[Exercise details]: Look through the material below and return every line that contains "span".

[Recorded data]:

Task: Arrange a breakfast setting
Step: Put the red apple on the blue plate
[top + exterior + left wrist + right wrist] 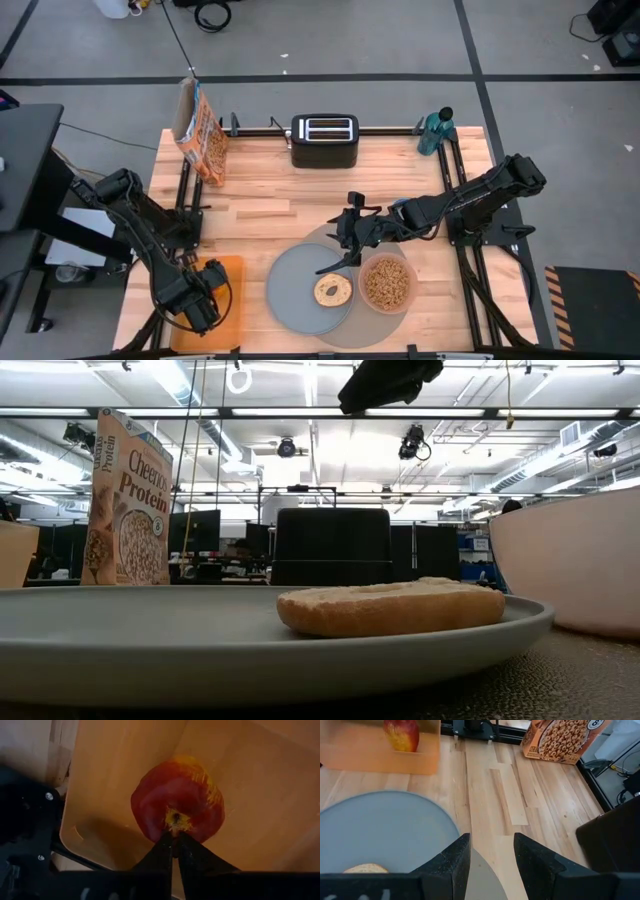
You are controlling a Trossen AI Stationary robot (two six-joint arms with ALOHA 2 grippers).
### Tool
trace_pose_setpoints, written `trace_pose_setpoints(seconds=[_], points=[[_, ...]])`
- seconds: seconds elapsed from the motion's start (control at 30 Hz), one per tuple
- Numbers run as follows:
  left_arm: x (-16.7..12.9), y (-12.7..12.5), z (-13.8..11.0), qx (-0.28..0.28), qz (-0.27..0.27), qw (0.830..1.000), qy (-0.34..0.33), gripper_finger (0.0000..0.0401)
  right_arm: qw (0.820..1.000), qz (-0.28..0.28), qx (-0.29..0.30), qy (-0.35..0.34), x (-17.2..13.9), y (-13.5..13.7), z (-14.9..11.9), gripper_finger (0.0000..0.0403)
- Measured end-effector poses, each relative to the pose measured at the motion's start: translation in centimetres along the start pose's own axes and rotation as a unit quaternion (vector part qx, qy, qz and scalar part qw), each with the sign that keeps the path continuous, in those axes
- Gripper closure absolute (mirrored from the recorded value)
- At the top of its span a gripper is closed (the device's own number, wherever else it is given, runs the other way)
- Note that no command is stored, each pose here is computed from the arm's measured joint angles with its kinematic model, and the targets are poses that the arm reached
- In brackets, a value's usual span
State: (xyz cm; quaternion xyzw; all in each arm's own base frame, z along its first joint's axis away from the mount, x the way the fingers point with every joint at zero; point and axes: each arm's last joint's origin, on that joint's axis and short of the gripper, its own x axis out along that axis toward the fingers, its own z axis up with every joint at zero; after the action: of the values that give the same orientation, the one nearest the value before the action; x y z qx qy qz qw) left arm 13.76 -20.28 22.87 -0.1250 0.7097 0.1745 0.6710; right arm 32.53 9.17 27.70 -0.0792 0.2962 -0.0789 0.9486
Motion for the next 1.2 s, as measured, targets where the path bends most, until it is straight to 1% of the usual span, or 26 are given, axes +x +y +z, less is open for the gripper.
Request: trace_pose_setpoints(seconds=[0.17, 0.27, 0.33, 0.5, 0.6, 0.7, 0.83, 0.97, 1.03, 1.07, 1.2], points=[[-0.7, 0.3, -0.1, 0.006, 0.013, 1.0, 0.011, 0.0383, 1.0, 0.0, 0.001, -0.002, 0.0, 0.0, 0.0, 0.0245], [-2.2, 0.3, -0.1, 0.015, 0.018, 1.0, 0.005, 0.0383, 1.0, 0.0, 0.001, -0.002, 0.0, 0.0, 0.0, 0.0245], [-3.5, 0.2, 0.2, 0.024, 0.008, 1.0, -0.01, 0.0383, 1.0, 0.0, 0.002, -0.003, 0.0, 0.0, 0.1, 0.0245], [-7.6, -0.2, 1.8, 0.069, -0.039, 0.993, -0.083, 0.0382, 1.0, 0.0, 0.001, -0.003, 0.0, 0.0, 0.1, 0.0245], [-9.9, -0.1, 3.2, 0.106, -0.058, 0.983, -0.139, 0.0382, 1.0, 0.0, 0.001, -0.003, 0.0, 0.0, 0.1, 0.0245], [-11.1, 0.0, 5.0, 0.134, -0.068, 0.97, -0.192, 0.0382, 1.0, 0.0, 0.0, 0.003, 0.0, 0.0, -0.1, 0.0245], [-10.6, -0.3, 7.6, 0.163, -0.088, 0.956, -0.226, 0.0381, 1.0, 0.001, 0.005, 0.029, -0.3, 0.4, -0.7, 0.0245], [-8.9, -1.3, 10.4, 0.225, -0.13, 0.942, -0.214, 0.0381, 0.999, -0.02, 0.005, 0.046, -1.3, 1.3, -1.3, 0.0245], [-8.3, -1.6, 11.6, 0.245, -0.146, 0.935, -0.21, 0.0381, 0.999, -0.029, 0.008, 0.044, -1.8, 1.8, -1.4, 0.0245], [-8.1, -1.7, 12.2, 0.254, -0.15, 0.932, -0.209, 0.0381, 0.998, -0.032, 0.009, 0.044, -2.1, 2.1, -1.5, 0.0245], [-6.4, -2.1, 14.4, 0.285, -0.133, 0.929, -0.198, 0.0381, 0.998, -0.043, 0.018, 0.045, -3.3, 2.9, -1.8, 0.0245]])
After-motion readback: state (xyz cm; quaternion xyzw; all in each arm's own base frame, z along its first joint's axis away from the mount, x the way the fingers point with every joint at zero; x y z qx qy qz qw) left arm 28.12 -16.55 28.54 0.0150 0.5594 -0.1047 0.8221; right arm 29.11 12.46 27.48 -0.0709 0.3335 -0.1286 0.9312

[Answer space]:
- At the top of its span a gripper is closed (the device's own number, wherever else it is given, runs the other way)
- In brackets, a value's usual span
Motion for the next 1.2 s, as measured, targets where the path bends most, until it is straight to 1% of the usual span, or 26 are given, axes +x +y +z, less is open for the gripper.

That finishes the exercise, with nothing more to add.